= Assignment =
Begin at the line with "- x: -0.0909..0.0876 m" and write out every line after it, exactly, through the last line below, adding nothing.
━━ Data extract
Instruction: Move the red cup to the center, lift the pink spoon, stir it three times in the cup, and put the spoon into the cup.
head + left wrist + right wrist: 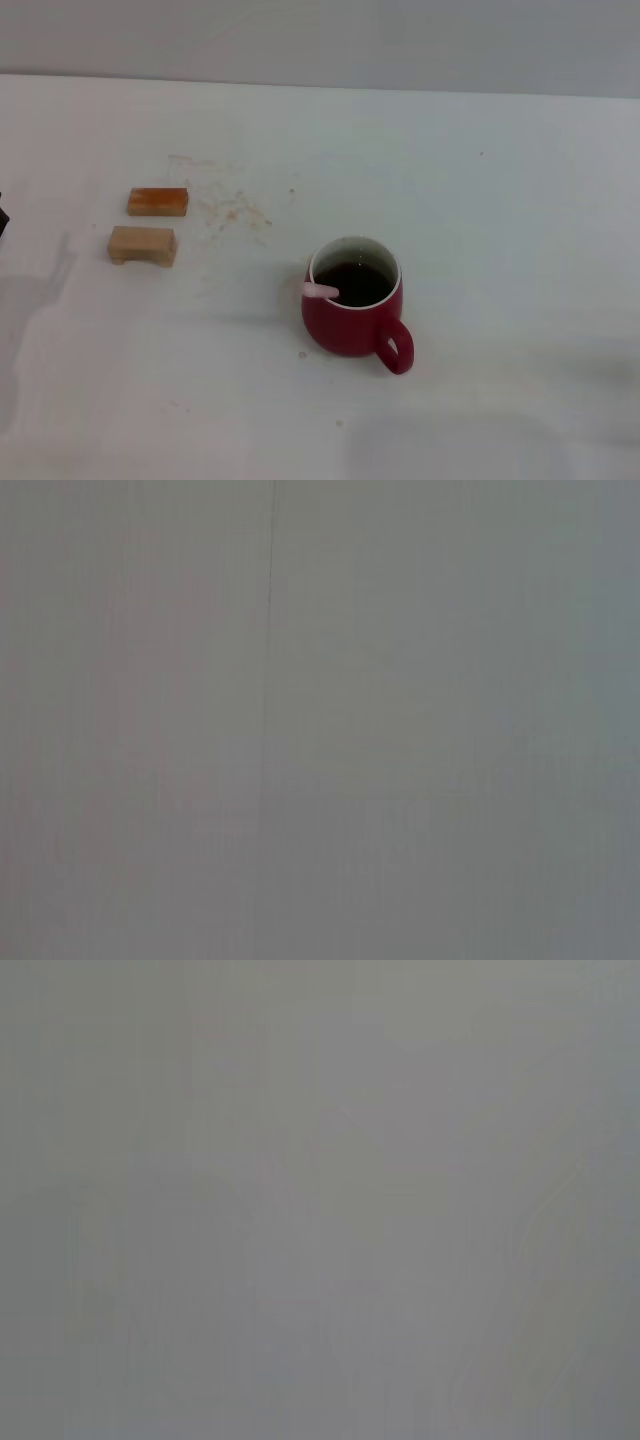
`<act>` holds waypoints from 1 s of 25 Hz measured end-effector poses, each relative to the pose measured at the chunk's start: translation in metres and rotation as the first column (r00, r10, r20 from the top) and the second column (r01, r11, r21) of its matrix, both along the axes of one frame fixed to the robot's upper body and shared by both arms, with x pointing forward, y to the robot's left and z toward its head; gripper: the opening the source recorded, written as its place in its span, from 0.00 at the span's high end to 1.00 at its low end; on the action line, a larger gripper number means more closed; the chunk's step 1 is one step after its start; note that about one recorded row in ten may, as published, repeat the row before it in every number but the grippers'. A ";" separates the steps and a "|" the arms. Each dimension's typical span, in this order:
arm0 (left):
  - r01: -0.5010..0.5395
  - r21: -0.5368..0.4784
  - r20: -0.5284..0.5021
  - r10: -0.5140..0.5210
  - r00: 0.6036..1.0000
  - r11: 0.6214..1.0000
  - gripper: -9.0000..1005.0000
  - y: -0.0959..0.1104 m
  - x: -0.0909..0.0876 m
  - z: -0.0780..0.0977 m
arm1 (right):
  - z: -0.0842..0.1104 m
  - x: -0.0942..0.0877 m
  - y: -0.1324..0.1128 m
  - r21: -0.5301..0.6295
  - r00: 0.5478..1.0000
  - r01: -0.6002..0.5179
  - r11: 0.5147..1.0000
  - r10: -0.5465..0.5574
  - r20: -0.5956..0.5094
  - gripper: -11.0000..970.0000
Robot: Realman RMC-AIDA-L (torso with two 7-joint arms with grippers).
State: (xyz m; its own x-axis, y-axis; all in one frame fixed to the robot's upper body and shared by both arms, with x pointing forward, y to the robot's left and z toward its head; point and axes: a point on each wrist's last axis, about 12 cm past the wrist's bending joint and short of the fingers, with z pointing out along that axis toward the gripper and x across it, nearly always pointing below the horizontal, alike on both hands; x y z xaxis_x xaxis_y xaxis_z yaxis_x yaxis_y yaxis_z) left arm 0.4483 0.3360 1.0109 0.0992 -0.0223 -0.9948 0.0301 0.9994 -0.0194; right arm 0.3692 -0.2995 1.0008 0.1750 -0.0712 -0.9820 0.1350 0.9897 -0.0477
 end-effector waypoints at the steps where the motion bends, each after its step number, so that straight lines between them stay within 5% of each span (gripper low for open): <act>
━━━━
= Task response =
  - x: -0.0909..0.0876 m
  - z: -0.0780..0.0977 m
arm1 (right):
  - z: -0.0842..0.1104 m
  - x: -0.0942..0.0877 m
  - y: -0.1324..0.1128 m
  - r21: -0.5301..0.6295
  - r00: 0.5478..1.0000
  - r01: -0.6002..0.5179
  - r11: 0.5147..1.0000
  - r10: -0.5465..0.5574
  - r20: -0.5956..0.5094
  - gripper: -11.0000..970.0000
Robot: Realman RMC-AIDA-L (torso with two 7-joint arms with grippers).
State: (xyz m; its own x-axis, y-axis; all in one frame fixed to the robot's upper body and shared by both arms, with x pointing forward, y to the robot's left and z toward its head; point and axes: a point on each wrist's last axis, about 12 cm past the wrist's bending joint and short of the fingers, with z pointing out along that axis toward the gripper and x across it, nearly always pointing below the horizontal, alike on both hands; x y z xaxis_x xaxis_y xaxis_z yaxis_x yaxis_y yaxis_z) left arm 0.4483 0.3360 1.0109 0.0992 -0.0223 -0.9948 0.0301 0.9994 -0.0194; right arm 0.3692 -0.2995 1.0008 0.1750 -0.0712 -0.9820 0.1350 0.9897 -0.0477
 end-effector waypoints at the steps where the motion bends, each after its step number, so that straight lines between them stay within 5% of each span (gripper low for open): <act>

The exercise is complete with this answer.